"Waving at the Gardener," the 2009 Asham Award collection of short stories, will be published by Bloomsbury in September.
Another home once owned by Virginia Woolf is in the news. Earlier this month, the news was that the Round House is up for sale. Now the news is that the site of Asham House is full of trash.
Asham House, Woolf’s country home in Sussex from 1912 to 1919, was demolished in 1994 so that a landfill could expand. The Virginia Woolf Society opposed the demolition, but it took place anyway.
The amount paid in compensation to the East Sussex County Council was used in part to set up the Asham Literary Endowment Trust.
Now the 60-acre landfill — which has taken in around 250,000 tons of rubbish each year — is full. It will close today for what operators call a “substantial restoration programme.”
The program will restore the site to a “Sussex Downland standard, in keeping with the surrounding environment and landscape, providing a high quality habitat for plants and animals,” according to a story in the Mid Sussex Times.
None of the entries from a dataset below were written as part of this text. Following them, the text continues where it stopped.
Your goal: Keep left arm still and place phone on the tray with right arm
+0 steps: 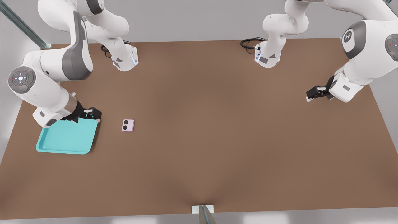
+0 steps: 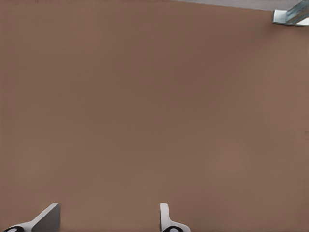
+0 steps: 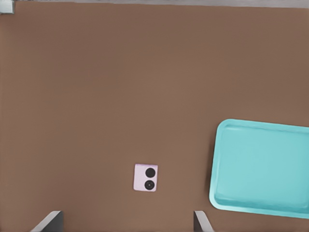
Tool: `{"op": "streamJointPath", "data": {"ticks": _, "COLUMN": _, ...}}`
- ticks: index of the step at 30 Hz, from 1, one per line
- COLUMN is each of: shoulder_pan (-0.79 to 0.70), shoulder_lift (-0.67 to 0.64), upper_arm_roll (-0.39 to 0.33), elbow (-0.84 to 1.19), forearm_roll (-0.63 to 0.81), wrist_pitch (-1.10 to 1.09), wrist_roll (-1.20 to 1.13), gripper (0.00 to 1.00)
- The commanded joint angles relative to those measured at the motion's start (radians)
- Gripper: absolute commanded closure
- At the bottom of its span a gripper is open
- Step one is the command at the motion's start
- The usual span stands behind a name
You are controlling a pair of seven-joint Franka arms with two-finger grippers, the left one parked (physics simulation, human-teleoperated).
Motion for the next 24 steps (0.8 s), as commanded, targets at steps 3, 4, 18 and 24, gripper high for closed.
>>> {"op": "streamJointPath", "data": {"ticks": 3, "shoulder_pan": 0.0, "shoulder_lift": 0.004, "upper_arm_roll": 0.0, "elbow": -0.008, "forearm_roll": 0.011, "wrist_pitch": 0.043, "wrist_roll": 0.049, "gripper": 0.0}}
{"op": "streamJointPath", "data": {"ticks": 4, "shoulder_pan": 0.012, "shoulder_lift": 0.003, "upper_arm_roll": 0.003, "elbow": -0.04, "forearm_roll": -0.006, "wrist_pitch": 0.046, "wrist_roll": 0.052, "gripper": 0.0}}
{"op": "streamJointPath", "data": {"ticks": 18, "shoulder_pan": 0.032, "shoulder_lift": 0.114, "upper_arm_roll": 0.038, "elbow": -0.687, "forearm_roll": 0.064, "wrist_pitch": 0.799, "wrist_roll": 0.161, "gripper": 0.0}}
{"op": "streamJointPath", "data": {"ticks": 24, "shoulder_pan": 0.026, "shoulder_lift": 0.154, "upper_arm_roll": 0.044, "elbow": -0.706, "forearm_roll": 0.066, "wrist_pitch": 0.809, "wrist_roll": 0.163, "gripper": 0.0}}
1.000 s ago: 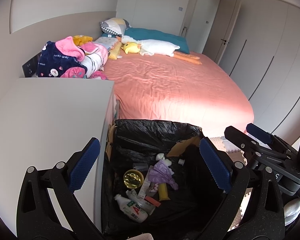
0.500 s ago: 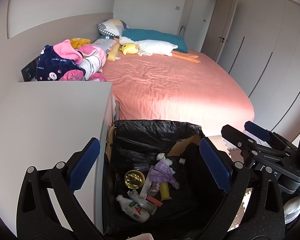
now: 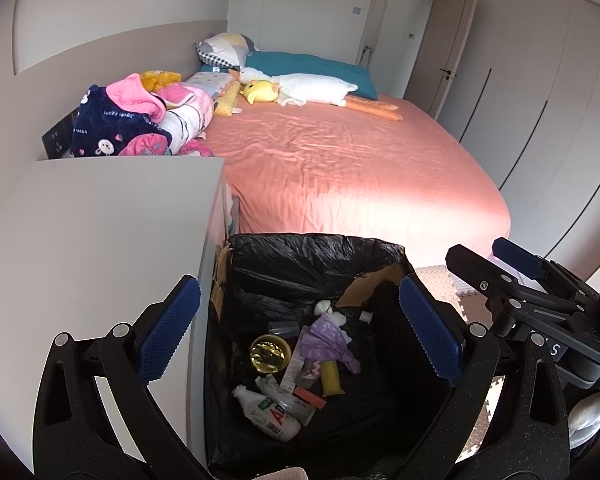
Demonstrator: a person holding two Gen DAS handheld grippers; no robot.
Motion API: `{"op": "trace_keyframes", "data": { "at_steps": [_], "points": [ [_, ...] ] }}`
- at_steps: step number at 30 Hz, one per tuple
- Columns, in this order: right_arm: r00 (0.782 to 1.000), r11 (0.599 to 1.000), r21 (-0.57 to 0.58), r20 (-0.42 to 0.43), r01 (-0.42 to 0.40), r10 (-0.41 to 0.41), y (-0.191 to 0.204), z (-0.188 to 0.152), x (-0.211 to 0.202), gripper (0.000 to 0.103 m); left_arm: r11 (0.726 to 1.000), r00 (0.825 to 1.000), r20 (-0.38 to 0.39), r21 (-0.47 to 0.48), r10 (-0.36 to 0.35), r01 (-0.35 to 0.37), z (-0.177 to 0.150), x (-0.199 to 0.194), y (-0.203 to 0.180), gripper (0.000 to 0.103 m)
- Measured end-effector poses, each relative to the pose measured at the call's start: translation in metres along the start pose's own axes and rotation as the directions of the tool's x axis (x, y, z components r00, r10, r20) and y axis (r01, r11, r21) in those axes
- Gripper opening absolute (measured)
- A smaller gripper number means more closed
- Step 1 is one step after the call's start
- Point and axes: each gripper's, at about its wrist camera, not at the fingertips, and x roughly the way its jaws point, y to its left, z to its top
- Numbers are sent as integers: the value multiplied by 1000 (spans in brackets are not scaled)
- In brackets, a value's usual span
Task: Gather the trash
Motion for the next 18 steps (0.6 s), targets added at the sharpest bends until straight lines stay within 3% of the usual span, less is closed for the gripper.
{"op": "trace_keyframes", "data": {
  "at_steps": [18],
  "points": [
    [1000, 1000, -1, -1, 1, -1, 0, -2, 0, 81, 1000, 1000, -10, 13, 10, -10, -2, 4, 0, 96]
  ]
}}
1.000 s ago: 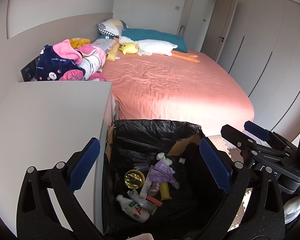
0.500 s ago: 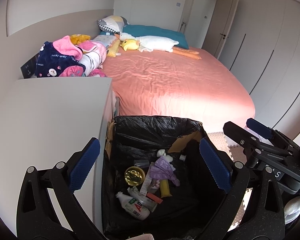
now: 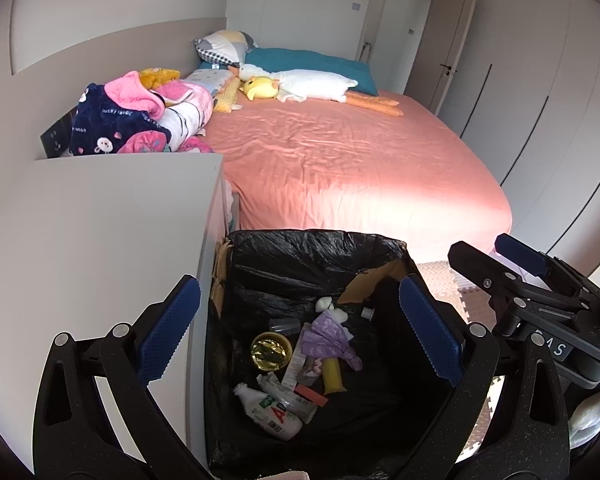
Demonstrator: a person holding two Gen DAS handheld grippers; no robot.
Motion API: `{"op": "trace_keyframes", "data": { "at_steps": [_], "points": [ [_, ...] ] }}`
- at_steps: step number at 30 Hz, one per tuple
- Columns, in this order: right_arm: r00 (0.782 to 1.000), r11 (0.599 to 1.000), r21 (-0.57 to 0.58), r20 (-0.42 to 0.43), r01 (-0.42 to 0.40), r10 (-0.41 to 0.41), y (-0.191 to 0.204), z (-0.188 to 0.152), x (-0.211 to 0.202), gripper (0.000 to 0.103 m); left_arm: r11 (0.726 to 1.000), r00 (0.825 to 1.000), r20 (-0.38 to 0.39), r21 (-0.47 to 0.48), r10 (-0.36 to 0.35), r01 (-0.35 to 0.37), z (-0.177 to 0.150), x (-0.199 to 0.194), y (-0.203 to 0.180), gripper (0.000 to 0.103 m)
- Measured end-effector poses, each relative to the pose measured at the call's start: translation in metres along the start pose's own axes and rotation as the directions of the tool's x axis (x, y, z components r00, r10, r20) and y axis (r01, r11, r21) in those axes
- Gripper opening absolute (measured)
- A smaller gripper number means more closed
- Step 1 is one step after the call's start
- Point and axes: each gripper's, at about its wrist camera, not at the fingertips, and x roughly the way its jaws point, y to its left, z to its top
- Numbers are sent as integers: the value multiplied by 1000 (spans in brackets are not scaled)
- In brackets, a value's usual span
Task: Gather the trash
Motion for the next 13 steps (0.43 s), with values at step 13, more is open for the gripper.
{"op": "trace_keyframes", "data": {
  "at_steps": [13],
  "points": [
    [1000, 1000, 0, -1, -1, 1, 0, -1, 0, 81, 1000, 1000, -3, -8, 14, -14, 2, -3, 3, 96]
  ]
}}
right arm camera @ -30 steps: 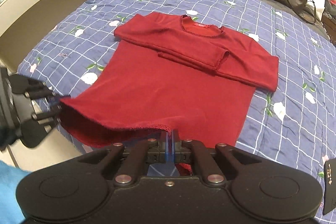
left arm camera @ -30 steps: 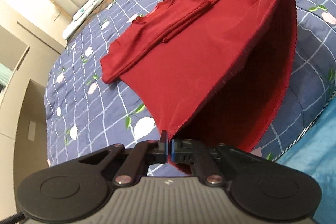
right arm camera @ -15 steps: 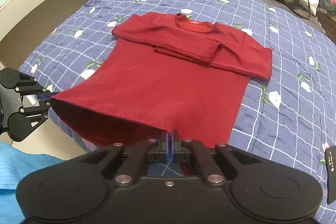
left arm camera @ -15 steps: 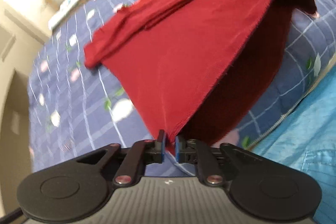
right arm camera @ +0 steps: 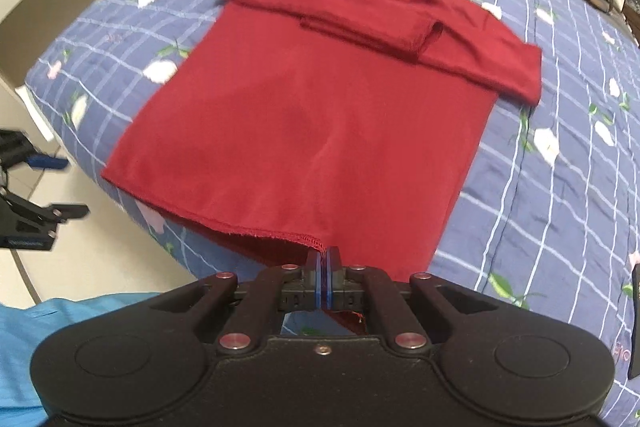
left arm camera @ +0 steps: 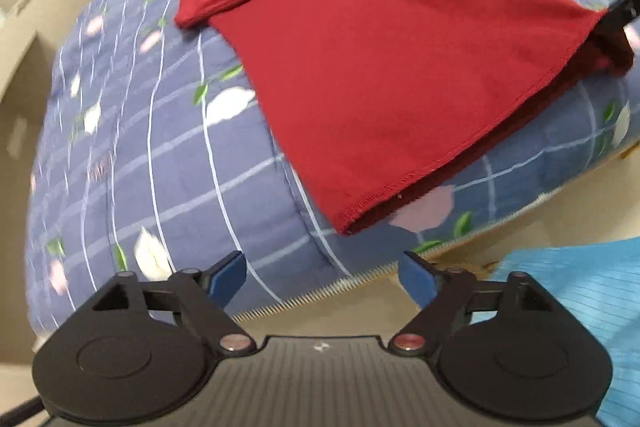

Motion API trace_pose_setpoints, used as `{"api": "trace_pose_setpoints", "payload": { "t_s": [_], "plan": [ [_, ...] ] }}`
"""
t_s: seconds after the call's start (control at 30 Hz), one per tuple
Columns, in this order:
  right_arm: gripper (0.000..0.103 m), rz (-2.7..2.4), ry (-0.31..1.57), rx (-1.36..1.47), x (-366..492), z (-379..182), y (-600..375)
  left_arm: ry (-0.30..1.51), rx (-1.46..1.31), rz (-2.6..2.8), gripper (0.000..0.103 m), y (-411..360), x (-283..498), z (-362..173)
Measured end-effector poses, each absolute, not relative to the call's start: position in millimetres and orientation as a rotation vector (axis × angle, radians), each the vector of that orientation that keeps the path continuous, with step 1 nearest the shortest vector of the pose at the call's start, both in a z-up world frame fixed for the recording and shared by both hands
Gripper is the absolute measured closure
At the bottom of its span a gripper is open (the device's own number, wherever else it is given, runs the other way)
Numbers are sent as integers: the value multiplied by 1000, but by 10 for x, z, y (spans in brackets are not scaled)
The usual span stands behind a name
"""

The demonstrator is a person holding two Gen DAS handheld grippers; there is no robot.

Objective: Fold small clothes

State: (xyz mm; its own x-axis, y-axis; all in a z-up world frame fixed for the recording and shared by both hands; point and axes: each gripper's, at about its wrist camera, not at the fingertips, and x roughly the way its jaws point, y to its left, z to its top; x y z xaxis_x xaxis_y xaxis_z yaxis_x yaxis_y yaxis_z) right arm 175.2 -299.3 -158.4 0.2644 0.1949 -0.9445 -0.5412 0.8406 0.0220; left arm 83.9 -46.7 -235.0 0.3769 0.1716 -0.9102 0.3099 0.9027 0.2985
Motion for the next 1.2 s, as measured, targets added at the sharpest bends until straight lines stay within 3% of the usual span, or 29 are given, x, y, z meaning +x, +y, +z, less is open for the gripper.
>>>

When Virginia and Leonard Woolf lived in Asham House, the legend was that the house was haunted. This became the basis for Woolf’s two-page short story “A Haunted House,” which tells the tale of a ghostly couple who glide through the rooms of their well-loved home at night.
Ironically, the gentle ghostly couple were searching for “buried treasure.” But neither Woolf nor her fictional characters could have imagined the tons of trash that would be buried on the site over the course of 15 years.